The success of any franchise system depends significantly on the success of the individual franchise owners. That’s why franchisors carefully vet candidates to gauge interest, skill set and enthusiasm, among many other factors. The process of determining whether a prospective franchisee is a good fit is one that franchisors must take very seriously.
Franchisors typically have a multi-step “discovery” process in place so that they cover all their bases. These include webinars, in-person and virtual tours of the home office and franchise locations (if applicable), review of the franchise disclosure document (known as an FDD), interviews with other franchisees and the corporate team, plus Q&A sessions. Sounds like a lot of work, right? That’s because it is.
So, it makes sense that franchisors want to start the process with candidates who are serious about franchise ownership, already know how much they can afford and have an interest and understanding of the brand.

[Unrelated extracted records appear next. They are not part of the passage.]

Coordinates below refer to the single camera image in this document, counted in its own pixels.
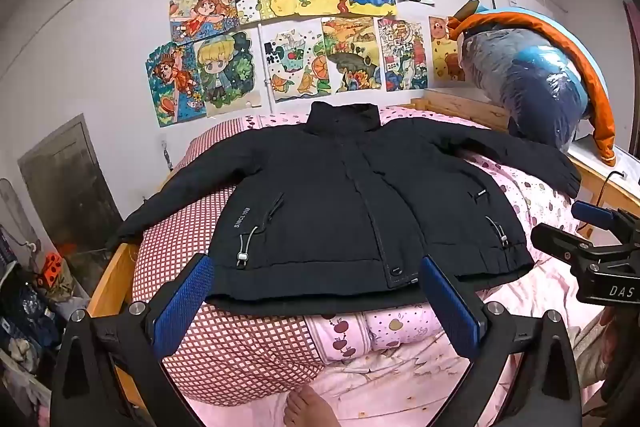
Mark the pile of clutter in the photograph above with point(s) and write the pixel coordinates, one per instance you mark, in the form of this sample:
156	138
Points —
30	307

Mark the orange and blue padded jacket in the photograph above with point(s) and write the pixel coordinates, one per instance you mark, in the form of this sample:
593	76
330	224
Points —
595	82

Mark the grey standing fan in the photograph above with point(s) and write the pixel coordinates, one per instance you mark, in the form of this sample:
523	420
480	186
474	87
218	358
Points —
15	212

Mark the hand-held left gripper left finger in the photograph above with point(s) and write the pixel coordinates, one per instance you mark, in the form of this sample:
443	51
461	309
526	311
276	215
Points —
182	302

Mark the orange toy with black dots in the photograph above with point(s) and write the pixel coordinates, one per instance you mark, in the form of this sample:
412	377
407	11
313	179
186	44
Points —
50	269

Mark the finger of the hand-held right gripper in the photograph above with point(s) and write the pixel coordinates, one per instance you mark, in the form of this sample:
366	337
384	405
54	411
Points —
555	242
592	213

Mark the person's bare foot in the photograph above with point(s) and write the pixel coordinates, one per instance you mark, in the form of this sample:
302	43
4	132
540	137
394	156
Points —
307	409

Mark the pink apple-print quilt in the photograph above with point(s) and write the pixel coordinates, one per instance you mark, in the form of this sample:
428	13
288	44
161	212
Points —
400	382

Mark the grey metal door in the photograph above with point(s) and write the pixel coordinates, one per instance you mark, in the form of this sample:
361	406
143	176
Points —
65	187

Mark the black jacket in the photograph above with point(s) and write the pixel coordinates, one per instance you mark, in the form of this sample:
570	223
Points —
320	207

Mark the wooden bed frame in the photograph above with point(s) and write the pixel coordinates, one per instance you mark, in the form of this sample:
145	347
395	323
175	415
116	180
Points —
112	277

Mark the red checked blanket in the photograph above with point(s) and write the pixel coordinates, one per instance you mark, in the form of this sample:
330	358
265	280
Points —
240	347

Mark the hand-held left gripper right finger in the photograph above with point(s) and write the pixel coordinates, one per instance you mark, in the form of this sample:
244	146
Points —
450	307

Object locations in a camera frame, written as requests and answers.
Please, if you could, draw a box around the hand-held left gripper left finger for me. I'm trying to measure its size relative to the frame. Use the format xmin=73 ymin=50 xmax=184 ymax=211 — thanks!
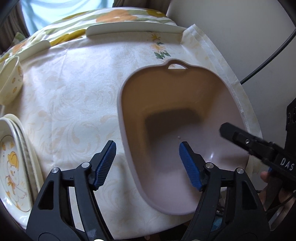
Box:
xmin=26 ymin=140 xmax=117 ymax=241

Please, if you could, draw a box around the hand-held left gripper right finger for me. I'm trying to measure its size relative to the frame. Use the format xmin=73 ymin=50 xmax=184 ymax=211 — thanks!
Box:
xmin=179 ymin=141 xmax=270 ymax=241

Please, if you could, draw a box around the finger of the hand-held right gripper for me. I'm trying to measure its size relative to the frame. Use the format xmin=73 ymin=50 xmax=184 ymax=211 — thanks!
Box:
xmin=219 ymin=122 xmax=277 ymax=163

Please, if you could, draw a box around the pink plastic basin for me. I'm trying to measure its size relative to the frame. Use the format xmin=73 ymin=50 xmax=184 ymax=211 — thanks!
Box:
xmin=117 ymin=59 xmax=252 ymax=215

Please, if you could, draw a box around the yellow rimmed plate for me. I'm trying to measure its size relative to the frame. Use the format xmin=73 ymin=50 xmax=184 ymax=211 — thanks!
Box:
xmin=0 ymin=117 xmax=45 ymax=232

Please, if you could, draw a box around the plain white plate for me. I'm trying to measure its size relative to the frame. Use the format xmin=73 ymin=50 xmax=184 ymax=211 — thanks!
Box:
xmin=0 ymin=120 xmax=38 ymax=223

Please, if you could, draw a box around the cream bowl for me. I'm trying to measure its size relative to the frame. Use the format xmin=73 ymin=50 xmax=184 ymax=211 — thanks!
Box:
xmin=0 ymin=56 xmax=25 ymax=106

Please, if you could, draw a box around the person's right hand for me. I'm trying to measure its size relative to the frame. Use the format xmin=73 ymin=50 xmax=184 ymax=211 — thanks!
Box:
xmin=259 ymin=170 xmax=287 ymax=210

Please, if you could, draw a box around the cream floral tablecloth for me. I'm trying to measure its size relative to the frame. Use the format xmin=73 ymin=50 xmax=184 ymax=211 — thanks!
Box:
xmin=0 ymin=23 xmax=263 ymax=241

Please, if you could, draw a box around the floral striped blanket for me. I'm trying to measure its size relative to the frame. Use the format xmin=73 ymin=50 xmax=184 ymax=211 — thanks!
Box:
xmin=0 ymin=8 xmax=174 ymax=63

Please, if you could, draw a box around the light blue cloth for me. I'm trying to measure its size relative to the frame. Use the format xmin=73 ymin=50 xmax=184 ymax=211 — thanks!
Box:
xmin=20 ymin=0 xmax=114 ymax=36

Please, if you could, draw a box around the brown curtain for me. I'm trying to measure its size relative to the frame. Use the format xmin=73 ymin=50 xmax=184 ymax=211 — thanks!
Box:
xmin=112 ymin=0 xmax=172 ymax=17
xmin=0 ymin=0 xmax=31 ymax=54

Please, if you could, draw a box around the black cable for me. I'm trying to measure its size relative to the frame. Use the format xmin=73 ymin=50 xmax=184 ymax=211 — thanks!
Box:
xmin=240 ymin=29 xmax=296 ymax=84

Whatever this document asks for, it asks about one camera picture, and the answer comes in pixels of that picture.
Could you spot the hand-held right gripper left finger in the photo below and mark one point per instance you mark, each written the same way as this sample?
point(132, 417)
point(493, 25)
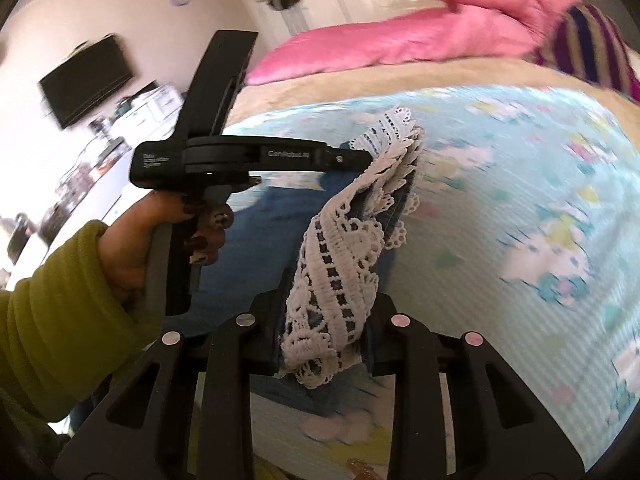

The top sources of franchise deals include franchise referral consultants (aka brokers) and organic referrals (family, friends, associates and customers). It makes sense: By coming from a referral source, the candidate likely already knows a lot about the brand, its pros and cons and what’s involved in owning the business.
Finding A Fit For Your Franchise
While some franchisors rely heavily on referrals from franchise consultants, others are more focused on using web portals or exhibiting at shows. Keep in mind there’s no right or wrong way to approach finding potential franchisees, so consider using a combination of recruiting methods to cover your bases. Once a suitable candidate is identified, both you and the prospective franchisee should get to know each other to see if the fit is good. Culture can play a big role. Some brands, for example, are faith-based. If the candidate isn’t religious, it might not be ideal for either party. As a franchisor, you want franchisees who buy into the concept, the culture and the business model — and are excited about it. If you see a half-hearted interest, the candidate is not likely to work out, no matter how qualified they are financially.
Like with any team, a franchise system will always have a few top performers, franchisees who consistently reach their goals and others who may struggle. Just as a good coach wants all of their players to succeed, so does the franchisor. The best way to do that is by starting with the right people. That’s why you will often hear that a franchisor “awards” territory rather than “sells” it. Steve Jobs had it right when he said, “Quality is more important than quantity. One home run is much better than two doubles.”